Essa lei, como tantas outras em vigor no Brasil, são aberrações jurídicas arcaicas; que no meu entender só protegem os que usam de corrupção e cujos meios para promovê-la vêm de muitos anos, eleição após eleição.
É uma isenção para validar, mesmo que por debaixo dos panos, o ilícito.
Não se trata de abuso e arbítrio, mas sim de se aplicar a Justiça quando ela mais se faz necessária e deixar de tratar os candidatos como se fossem deuses inatingíveis.

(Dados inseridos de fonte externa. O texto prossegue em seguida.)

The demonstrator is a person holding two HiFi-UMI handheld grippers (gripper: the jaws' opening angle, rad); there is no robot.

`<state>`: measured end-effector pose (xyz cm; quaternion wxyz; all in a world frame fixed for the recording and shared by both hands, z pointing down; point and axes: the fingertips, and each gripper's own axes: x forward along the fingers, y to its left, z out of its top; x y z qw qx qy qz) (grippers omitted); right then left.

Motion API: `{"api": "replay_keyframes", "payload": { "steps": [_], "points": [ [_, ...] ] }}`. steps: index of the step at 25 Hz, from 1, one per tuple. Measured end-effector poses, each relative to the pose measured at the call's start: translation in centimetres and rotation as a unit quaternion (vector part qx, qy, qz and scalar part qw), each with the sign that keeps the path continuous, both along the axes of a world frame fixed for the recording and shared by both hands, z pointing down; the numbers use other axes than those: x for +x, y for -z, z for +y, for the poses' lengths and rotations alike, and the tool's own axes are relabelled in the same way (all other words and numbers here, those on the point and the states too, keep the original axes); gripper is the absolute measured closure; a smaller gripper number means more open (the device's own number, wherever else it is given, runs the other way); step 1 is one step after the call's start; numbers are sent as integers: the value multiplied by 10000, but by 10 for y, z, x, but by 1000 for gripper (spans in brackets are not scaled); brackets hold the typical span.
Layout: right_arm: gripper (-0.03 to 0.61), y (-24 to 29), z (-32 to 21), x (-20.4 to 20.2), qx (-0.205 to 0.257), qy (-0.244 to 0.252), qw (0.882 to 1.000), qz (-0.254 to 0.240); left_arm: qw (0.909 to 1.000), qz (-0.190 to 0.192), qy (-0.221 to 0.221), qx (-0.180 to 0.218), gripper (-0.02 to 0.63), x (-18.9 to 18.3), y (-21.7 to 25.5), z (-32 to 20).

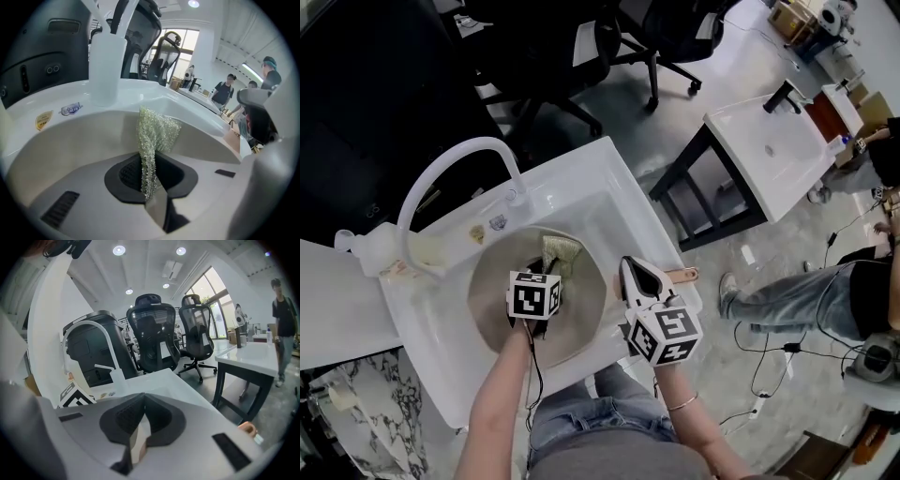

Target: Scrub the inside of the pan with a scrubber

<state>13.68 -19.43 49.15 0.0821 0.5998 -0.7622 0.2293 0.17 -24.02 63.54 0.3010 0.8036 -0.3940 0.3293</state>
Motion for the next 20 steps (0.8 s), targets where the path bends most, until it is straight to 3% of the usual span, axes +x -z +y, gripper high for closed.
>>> {"api": "replay_keyframes", "payload": {
  "steps": [6,10,20],
  "points": [
    [568,-2,-9,-4,-36,227,9997,-36,9994,-215,268,91,543,-13,3,-17],
    [568,-1,-15,-10,-31,399,9992,-73,9965,-401,733,80,543,-30,3,-24],
    [568,2,-21,-42,-7,915,9957,-142,9714,-611,2296,-18,543,-99,5,-25]
  ]
}}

Enquanto insistirem em deixá-las em vigor, não há como promover a “limpeza” na política.
Para mim, a máxima jurídica “Dura lex sed lex” – A lei é dura, mas é a lei -, que trocando em miúdos significa que por mais dura e severa que possam ser as leis, elas devem ser cumpridas e, para isso, exigem muitos sacrifícios, deve sim, ser aplicada em sua plenitude.
Só assim, se começa a por um fim nos vícios sistêmicos que são praticados, principalmente no período próximo a eleição.
Tanto para o candidato, quanto para o eleitor.